Facebook Acquires Social Travel Startup Nextstop - nreece
http://www.insidefacebook.com/2010/07/08/facebook-acquires-social-travel-startup-nextstop/
======
c1sc0
I work in the travel industry & the ITA deal and now this is certainly of
concern for us. It seems as if the big search (Google) & networking (Facebook)
players have decided to move into the content business. I can't blame them
because the whole travel sector is ripe for some major changes. Specifically
for Facebook it makes total sense to move into the content/recommendation
field: why should I trust a random review site when I can get recommendations
directly from my friends? The next logical step would be for Google of
Facebook to introduce an ecommerce component, _then_ they will really stir up
the commission-based travel sector. Killing off the traditional real-life
travel agency was only the beginning ...

------
adrianwaj
The article mentions 100,000 recommendations made on Nextstop. Great.
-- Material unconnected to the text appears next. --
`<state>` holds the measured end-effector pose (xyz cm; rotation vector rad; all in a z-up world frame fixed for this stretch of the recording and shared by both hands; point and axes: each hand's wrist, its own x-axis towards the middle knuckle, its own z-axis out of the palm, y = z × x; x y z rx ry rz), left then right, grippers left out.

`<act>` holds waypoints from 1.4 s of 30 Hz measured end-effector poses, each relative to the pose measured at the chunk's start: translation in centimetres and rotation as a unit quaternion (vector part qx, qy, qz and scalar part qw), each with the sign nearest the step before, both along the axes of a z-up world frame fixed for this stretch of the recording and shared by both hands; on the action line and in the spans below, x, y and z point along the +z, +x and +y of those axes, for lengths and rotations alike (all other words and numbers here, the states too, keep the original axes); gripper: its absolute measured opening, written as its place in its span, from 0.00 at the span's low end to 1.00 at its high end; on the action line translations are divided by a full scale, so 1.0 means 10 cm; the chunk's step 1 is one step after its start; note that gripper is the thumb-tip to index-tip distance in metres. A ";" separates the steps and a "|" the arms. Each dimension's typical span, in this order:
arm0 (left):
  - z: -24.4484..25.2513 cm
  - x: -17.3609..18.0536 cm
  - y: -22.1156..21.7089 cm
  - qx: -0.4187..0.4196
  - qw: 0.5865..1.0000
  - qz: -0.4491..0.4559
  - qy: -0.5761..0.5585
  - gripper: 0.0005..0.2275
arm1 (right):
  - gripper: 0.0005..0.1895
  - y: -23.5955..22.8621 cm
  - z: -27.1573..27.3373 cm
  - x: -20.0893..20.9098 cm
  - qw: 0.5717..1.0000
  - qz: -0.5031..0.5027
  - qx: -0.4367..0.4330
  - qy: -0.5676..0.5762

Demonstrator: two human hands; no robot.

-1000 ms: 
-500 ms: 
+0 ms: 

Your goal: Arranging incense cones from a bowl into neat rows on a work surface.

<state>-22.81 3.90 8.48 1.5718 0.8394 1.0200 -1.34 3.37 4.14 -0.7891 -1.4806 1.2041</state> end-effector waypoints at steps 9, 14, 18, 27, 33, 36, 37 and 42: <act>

Chance
has it, but I came across <http://www.geckogo.com/> via
[http://googlemapsmania.blogspot.com/2010/07/get-up-go-
with-g...](http://googlemapsmania.blogspot.com/2010/07/get-up-go-with-
geckogo.html) today and it has about 975,000 discoveries and 200,000 reviews.
Seems like the Plenty of Fish for travellers, and I'll be examining it for why
it has become that way.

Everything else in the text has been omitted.